February 18, 2010


Actually, there is one more thing that I want to say about It Takes A Wizard, and then I shall really shut up for the time being, because other things need to be written, are written, are being edited right now, and as much, uh, fun these columns have been... these new things are kind of important to me.

However, now that you know a few things, there is one more spread in the book I want you to compare, and that shows one more time you how much it was dumbed down in parts, raped and mutilated without my consent or knowledge.

This spread comes from Chapter Seven: The Eve Of Destruction, and it deals on two levels with worship as Everett talks about the past, while we see what is happening to Isaac in the present, just after he was revealed to his creation.

Let me give you a few spreads before, just as to provide context.

You can almost hear the writer roaring as he hammers away at the keyboard furiously. I'm going to Alan Moore the shit out of this, and fuck the limitations of manga! Rah! Rah! Rah! Every line, every piece of dialogue either enhances or contrasts the panels, every transition is carefully thought out (or so I tell myself as I dress in mighty robes, stand in front of my mirror, and whisper enchantments to tell Alan Moore; "I'm coming for you, you old bastard. You know magic? I know magic, and I'm going to bite your Roman snake god's head off!"

Funny aside here, when I told the publisher and the artist that I was going the full Watchmen when it came to transitions and to the idea of multi-layering dialogue, I was shocked to hear, yes, actually shocked that neither had never read anything by Moore and had no idea what I was talking about. Now, I can forgive a reader that. I can and I do. But when it comes to somebody in the industry? I consider that to be unforgiveable. A professional must know what is good/important/valuable in the industry they have chosen to work in. If you don't know these things, you are not a professional. That's like a movie producer telling you that he's never seen anything before 1999... oh, wait, that's a bad example.

Especially considering I once talked to a movie producer who had no idea, I repeat, no fucking idea about Where Eagles Dare. He looked at me with these vacant eyes of somebody who had nothing but a vacuum in his head, and finally said, "Isn't that the Disney movie?"

Here's a hint to all those so-called "professionals". Unless you don't know the history of your medium, unless you haven't read/watched all that is relevant, and by this I mean all the way back to Willhelm Bush (there are some that hint at old Japanese drawings from the 16th century, but since those drawings do not tell a story in motion, I consider those examples as mere forefathers of the graphic novel medium) when it comes to comic books and graphic novels, or all the way back to Milton when it comes to fantasy/horror/philosophy, or all the way back to at least Murnau when it comes to movies, don't fucking waste my time. I don't have the time nor do I have the inclination to explain shit to you that you as a "professional" should have at your fingertips. Nor do I have any respect for you, for you honestly do not respect your chosen profession. And that means the best you can hope for is to become an idiot savant, but more likely you will just be a retard with a business card.
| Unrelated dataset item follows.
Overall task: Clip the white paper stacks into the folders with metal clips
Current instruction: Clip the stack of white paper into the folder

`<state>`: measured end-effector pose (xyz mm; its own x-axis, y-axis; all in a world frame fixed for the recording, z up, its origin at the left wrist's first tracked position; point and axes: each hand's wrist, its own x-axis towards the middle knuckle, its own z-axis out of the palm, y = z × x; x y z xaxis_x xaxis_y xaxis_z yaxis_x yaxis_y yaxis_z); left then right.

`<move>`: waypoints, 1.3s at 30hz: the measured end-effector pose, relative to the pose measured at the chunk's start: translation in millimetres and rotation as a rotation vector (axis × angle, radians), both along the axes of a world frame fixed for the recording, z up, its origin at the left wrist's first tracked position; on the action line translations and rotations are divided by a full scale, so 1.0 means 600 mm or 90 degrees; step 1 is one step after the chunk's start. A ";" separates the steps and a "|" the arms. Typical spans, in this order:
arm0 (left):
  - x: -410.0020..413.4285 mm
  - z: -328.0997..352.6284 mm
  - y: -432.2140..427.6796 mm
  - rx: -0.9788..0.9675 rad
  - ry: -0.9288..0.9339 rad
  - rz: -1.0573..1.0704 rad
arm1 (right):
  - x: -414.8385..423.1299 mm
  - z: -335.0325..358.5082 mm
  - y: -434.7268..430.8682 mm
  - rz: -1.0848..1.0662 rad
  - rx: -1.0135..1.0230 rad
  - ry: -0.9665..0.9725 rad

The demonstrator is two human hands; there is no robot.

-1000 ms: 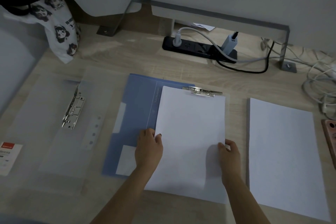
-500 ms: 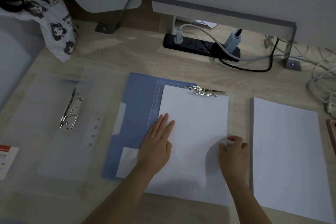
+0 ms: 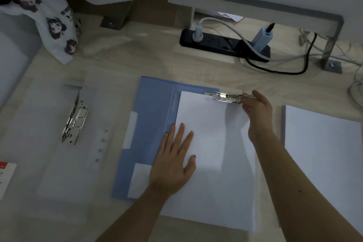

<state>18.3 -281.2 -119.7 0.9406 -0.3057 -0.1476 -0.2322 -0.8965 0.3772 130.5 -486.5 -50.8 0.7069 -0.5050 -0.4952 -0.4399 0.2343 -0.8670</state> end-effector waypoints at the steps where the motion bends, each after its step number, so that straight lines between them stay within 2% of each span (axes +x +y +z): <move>1: -0.001 0.000 0.000 -0.004 -0.003 0.001 | -0.005 0.003 0.008 0.029 -0.049 -0.022; 6: 0.000 -0.001 0.001 -0.001 -0.016 0.005 | -0.012 -0.012 0.057 0.276 -0.326 -0.065; 10: 0.001 -0.002 0.000 0.002 -0.025 0.007 | -0.013 -0.030 0.063 0.395 -0.568 -0.103; 15: 0.003 -0.005 -0.001 0.006 -0.037 0.011 | -0.012 -0.041 0.058 0.519 -0.730 -0.098; 22: 0.004 0.001 -0.001 0.006 -0.024 0.012 | -0.002 -0.047 0.056 0.657 -0.790 -0.022; 29: 0.005 0.002 -0.002 0.011 -0.018 0.008 | -0.002 -0.039 0.067 0.736 -0.827 0.073; 33: 0.005 0.001 0.000 0.006 -0.015 0.003 | -0.011 -0.054 0.070 0.725 -0.830 0.101; 36: 0.005 -0.001 0.001 -0.005 -0.017 0.003 | -0.021 -0.069 0.076 0.686 -0.831 0.071; 39: 0.003 0.000 0.002 -0.011 -0.002 0.006 | -0.025 -0.060 0.074 0.645 -0.747 0.036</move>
<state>20.1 -280.0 -119.9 0.9438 -0.2994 -0.1400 -0.2249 -0.8922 0.3918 115.7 -441.9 -86.9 0.9757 0.0457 -0.2141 -0.0262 -0.9464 -0.3218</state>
Anyway, in these scenes I wanted to contrast the three strands of the plot as they all came together, (a) the fear of the military outside, (b) Isaac being recognised as god by his creation and (c) let Bonaventura reveal, in a subtle way, that this is exactly what he wanted.

And this brings us to the spread here, and this is what you should have read.

You know what my first thought was? Back then? When the reports came in? About monsters in Manhattan? Everett says, while we see the creatures surrounding Isaac, their god, having come back for them, and they all want a piece of him, want to be part of him, want to be touched by him (Incidentally, just as Olaf Stapledon once wrote in the mighty novel The Starmaker, one of the very notions of godhood is that you don't want, don't need and don't like to be worshipped. A creation always wants to worship its maker, the maker does not care that much about that adulation. Find the novel. Read it. It's good for a philosophical discourse... and it is the reason why Isaac just a few pages later tells them to Go! Away! )

Mass hysteria, Everett says. How could it have been anything else?

It reinforces the notion of godhood, of religion, of something that can drive you insane, of something that fucks with your mind, of something that stands far outside of what we conceive and perceive as scientifically proven reality.

Now, what did you read in the published version?

It's about time, Everett says in the same sequence. The chickens have come home to roost.

Are you kidding me? Are you fucking kidding me? One of the most mundane, dumbest proverbs that has no relation to the scene at hand? And then it continues, and I'm not going to write it all down here, but dear god, what was overwritten there by the two retards at hand... makes me want to throw up in my mouth, even months later.